It started with a note home from school: "Geni necesita una falda." Geni needs a skirt.
This message could mean a number of things, from a school uniform request to some new rule being implemented. Upon pursuing the topic with Geni's teacher, Jukari, it becomes clear that Geni needs a folkloric dance skirt done in the traditional style, made to measure, for the Thursday Zapotec dance classes. By next week, please.
Wouldn't you know it that Geni's classmate, J., has a grandma in Tule village who makes these skirts? We followed the directions given by Rosalea, the third grade teacher, who told us to approach the tree, walk around it, and head toward the block with the little mezcal shop. There we would find a tiny storefront filled with folkloric clothes and a workshop with J.'s grandmother inside.
But looking for a mezcal shop next to a folkloric clothing store near the Tule tree is like telling a tourist to head for the store under the neon sign in Times Square. Every block with its own mezcal shop! Folkloric clothing for days! The only option is to ask every single store owner where J.'s grandma, the seamstress, is.
Three sets of instructions later, we stumble upon the shop, so close to the giant Tule tree that its upper branches provide shade through the doorway.
The grandma emerges from the back courtyard holding a baby and greeting Geni. She's the outfitter for the entire student body of Colegio Stanley Hall, Geni's elementary school. The girls at the school's Zapotec dance classes all wear tiered skirts trimmed with lace, with enough extra fabric that they can gather the skirts by the edges and raise the edges over their heads without revealing their legs. Quite a feat, really.

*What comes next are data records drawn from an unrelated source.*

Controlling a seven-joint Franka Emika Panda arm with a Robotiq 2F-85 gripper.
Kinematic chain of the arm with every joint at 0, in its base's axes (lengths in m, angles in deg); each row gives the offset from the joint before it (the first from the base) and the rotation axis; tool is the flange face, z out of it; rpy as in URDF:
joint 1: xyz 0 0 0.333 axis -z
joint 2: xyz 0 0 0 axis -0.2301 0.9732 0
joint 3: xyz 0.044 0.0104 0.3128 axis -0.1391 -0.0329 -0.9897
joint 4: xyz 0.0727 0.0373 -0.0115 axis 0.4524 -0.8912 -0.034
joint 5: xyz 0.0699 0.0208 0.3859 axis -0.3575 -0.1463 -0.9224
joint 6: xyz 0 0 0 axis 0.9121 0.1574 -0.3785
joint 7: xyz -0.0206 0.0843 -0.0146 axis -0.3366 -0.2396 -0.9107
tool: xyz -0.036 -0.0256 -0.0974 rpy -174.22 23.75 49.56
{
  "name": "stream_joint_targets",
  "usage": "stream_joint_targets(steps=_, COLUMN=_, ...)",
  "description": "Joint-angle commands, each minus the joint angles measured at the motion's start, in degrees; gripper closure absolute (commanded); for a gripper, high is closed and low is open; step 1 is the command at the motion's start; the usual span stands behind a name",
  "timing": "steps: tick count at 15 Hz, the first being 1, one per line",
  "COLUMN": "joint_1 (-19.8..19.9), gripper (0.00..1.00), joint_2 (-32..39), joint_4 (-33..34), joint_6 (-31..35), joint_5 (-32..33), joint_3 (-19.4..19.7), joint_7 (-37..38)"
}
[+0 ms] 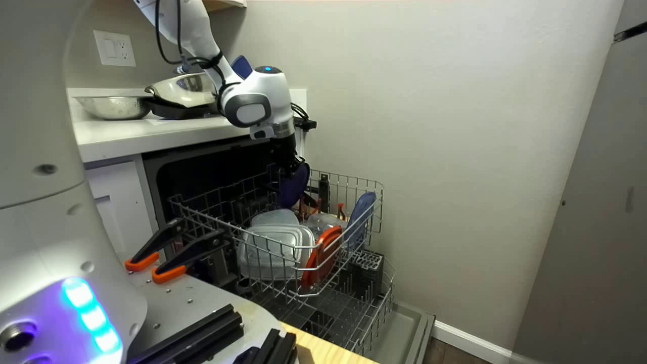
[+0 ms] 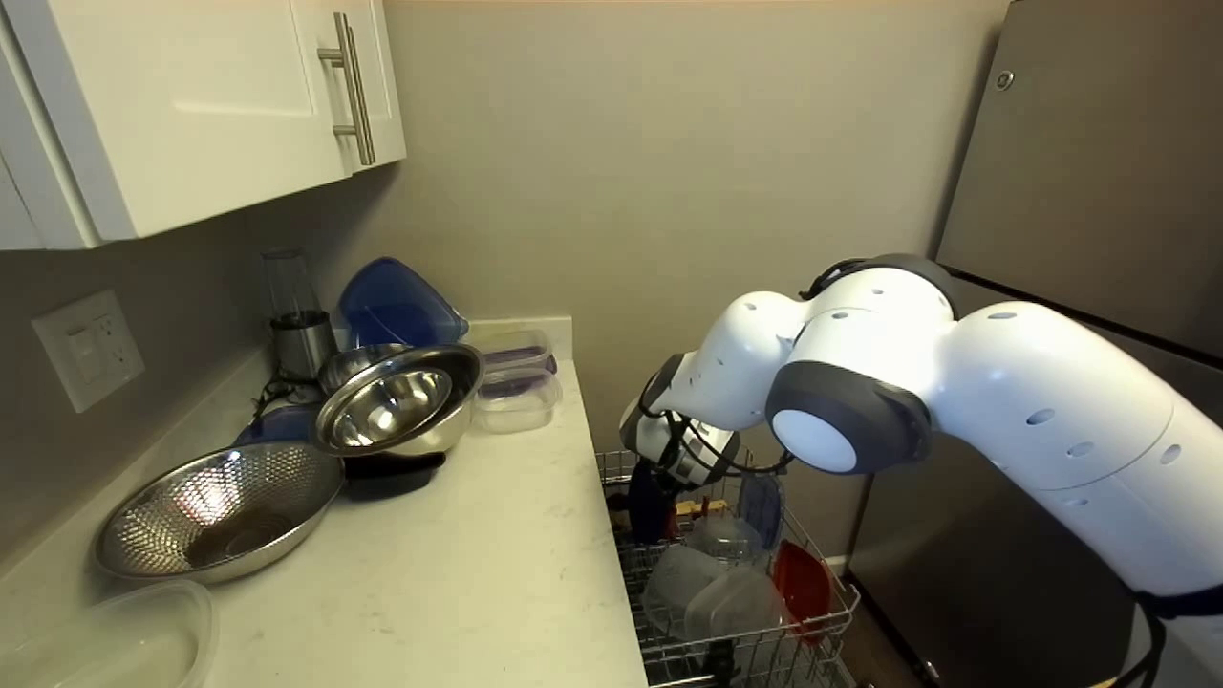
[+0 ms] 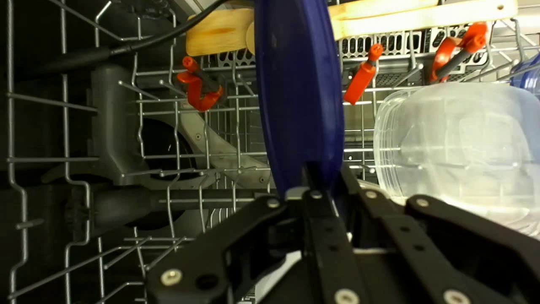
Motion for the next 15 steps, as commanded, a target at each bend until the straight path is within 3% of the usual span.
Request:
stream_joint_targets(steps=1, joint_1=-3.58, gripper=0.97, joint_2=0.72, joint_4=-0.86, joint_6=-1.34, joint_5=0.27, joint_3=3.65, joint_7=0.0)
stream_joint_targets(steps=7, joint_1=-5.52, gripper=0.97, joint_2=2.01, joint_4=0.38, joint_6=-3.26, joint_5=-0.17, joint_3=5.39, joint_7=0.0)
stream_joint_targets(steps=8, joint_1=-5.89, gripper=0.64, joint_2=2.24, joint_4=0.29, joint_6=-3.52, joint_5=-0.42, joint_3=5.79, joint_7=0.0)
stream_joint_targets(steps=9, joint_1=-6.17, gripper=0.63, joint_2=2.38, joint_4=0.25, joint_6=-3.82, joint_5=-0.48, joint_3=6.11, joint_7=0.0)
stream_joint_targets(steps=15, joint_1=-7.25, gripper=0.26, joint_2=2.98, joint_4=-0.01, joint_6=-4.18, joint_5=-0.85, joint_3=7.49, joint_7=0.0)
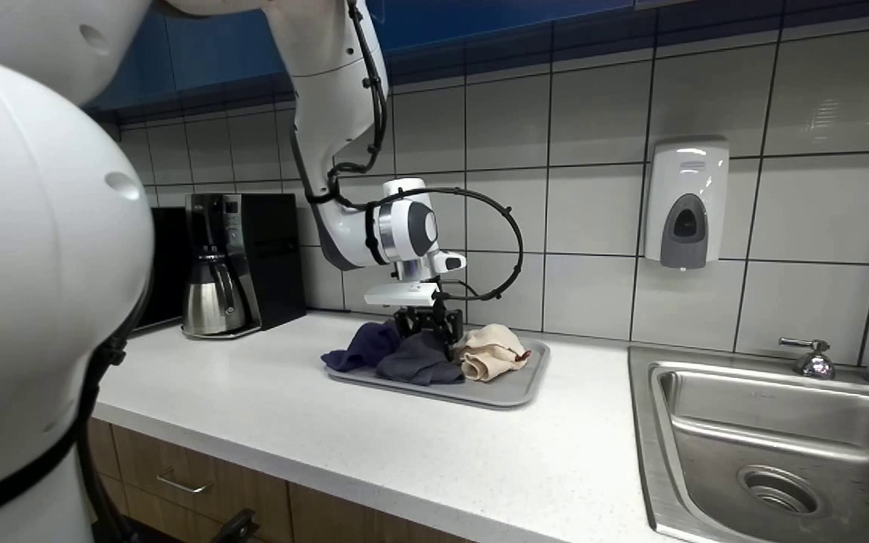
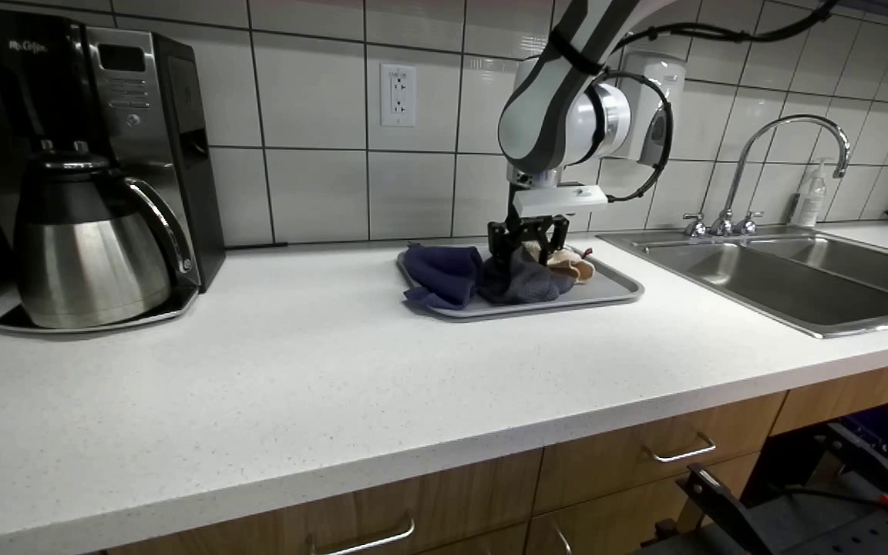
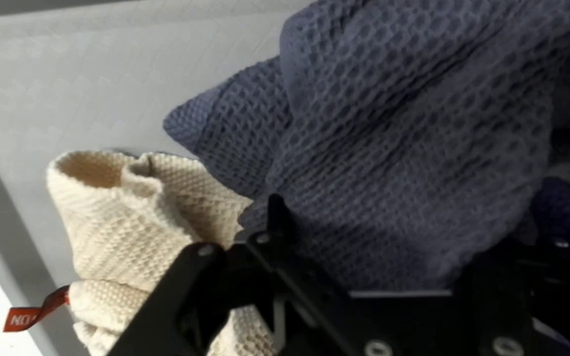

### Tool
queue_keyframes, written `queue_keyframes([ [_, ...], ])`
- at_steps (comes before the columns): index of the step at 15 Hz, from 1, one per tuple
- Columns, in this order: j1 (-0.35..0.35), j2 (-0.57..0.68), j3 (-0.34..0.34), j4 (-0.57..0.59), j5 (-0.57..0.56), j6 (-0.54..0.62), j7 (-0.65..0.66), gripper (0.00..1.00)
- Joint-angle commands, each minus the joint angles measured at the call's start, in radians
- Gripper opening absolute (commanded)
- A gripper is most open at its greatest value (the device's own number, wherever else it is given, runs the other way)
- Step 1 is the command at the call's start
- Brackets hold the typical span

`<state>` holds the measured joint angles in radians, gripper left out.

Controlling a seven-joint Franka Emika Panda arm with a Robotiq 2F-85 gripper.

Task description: Remove the towels from the tray

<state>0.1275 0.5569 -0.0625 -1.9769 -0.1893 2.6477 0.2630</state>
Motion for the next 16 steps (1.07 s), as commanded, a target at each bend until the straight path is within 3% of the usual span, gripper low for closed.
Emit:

But where is the fabric for the skirts? Grandma disappears under tables and begins a looooong treasure hunt through various plastic bags, leaving us in charge of the baby.
Endless reams of fabric everywhere but, apparently, the just right fabric is not there. I know how this story goes, having lived seven years in Oaxaca, and I want to cut to the chase rather than do the "come back four times" thing. I tell her we will take any fabric, that it does not matter. We need the skirt by next week!
Grandma takes Geni's measurements and writes them down on a tiny scrap of paper that most certainly will be immediately lost. How could it not be? She also asks for 250 pesos up front, no small sum. But all that extra fabric will bring up the total to 500 pesos, if she can just locate the fabric.
What color does Geni want? She watches Geni but then realizes Geni has not seen any of the choices. She descends again to locate swatches, samples, anything. She finds a patch of green.
"Yes, green! Si, verde!" says Geni, surprisingly agreeable.
Grandma's eyebrows knit in worry. She is out of green, even though it is the only sample she has located for us. She offers purple.
I am anxious, in only the way a US person gets when in a Oaxaca village with school demands breathing down her neck. "Si, si!" I say.
Geni says, "No."
I coax and plead with Geni, knowing we will not get the skirt in time unless we can agree to this mythical purple fabric. She finally acquiesces.
I place the order, pay, and get a receipt. As we turn to leave, Grandma says, "Come back soon to see the purple fabric and make sure it's what you want. I'll try to find a sample of it by Monday."
Of course you will, abuelita. There is no speeding up when you are on Oaxaca village time. I just have to remember that this is a good thing.